Identify all lines in the listing that include the word "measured", and copy them out.

> _MATERIAL PROVIDED_
====

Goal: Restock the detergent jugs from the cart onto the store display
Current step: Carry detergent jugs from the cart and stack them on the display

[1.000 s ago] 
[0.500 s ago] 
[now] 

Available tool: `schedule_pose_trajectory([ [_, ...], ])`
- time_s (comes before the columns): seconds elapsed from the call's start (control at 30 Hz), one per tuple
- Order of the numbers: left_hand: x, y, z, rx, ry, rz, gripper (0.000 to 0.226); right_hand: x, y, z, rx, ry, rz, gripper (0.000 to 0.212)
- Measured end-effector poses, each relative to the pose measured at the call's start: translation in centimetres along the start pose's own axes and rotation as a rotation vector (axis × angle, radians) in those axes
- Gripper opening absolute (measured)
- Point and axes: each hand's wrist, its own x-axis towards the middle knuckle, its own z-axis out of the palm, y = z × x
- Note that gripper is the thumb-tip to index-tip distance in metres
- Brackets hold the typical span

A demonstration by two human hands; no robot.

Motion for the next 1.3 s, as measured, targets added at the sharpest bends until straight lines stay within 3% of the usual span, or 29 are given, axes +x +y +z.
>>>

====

> _RESPONSE_
- Measured end-effector poses, each relative to the pose measured at the call's start: translation in centimetres along the start pose's own axes and rotation as a rotation vector (axis × angle, radians) in those axes
- Gripper opening absolute (measured)
Motion for the next 1.3 s, as measured, targets added at the sharpest bends until straight lines stay within 3% of the usual span, or 29 are given, axes +x +y +z.

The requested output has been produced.